**Task requirements**: Please output only the lines running from the one that contains "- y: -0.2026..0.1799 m" through the last line of the data below, exactly as they stand, with no pictures.

**Data below**:
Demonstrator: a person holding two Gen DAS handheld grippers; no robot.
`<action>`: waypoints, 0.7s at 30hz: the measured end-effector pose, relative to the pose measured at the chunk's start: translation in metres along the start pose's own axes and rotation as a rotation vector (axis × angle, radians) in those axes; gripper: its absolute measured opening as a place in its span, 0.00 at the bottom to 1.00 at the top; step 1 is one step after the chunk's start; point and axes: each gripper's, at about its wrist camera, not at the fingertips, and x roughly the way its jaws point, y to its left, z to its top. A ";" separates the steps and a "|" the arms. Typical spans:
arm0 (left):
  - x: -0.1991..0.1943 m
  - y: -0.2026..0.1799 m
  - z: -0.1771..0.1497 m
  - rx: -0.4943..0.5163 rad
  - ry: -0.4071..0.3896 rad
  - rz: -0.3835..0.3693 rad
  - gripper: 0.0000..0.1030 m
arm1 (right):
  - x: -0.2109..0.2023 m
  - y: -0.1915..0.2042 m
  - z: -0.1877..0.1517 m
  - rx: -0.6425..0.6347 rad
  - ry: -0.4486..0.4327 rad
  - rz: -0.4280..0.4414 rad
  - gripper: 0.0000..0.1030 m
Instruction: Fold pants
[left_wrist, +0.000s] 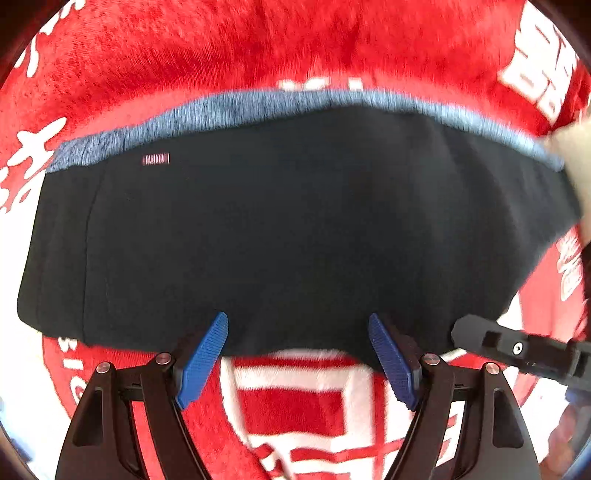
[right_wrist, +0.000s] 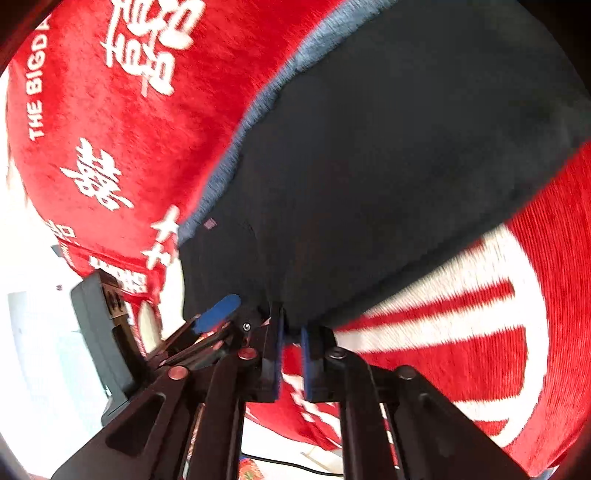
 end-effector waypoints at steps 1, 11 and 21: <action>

**Written solution**:
  - y: -0.2026..0.1799 m
  - z: -0.1771..0.1497 m
  - rx: -0.4943..0.5163 rad
  - ry: -0.4071..0.3896 rad
  - rz: -0.3835..0.3693 rad
  - gripper: 0.0000..0.1030 m
arm1 (right):
  - x: -0.2109..0.2023 m
  - y: -0.1915..0.2042 m
  - z: -0.1877..0.1517 m
  - rx: -0.6425..0.6347 rad
  - ry: -0.4486..0.4327 rad
  - rz: -0.4280..0.4414 rad
  - gripper: 0.0000..0.1030 m
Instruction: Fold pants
[left_wrist, +0.000s] 
[right_wrist, +0.000s] 
 end-effector waypoints at steps 1, 11 and 21: <action>

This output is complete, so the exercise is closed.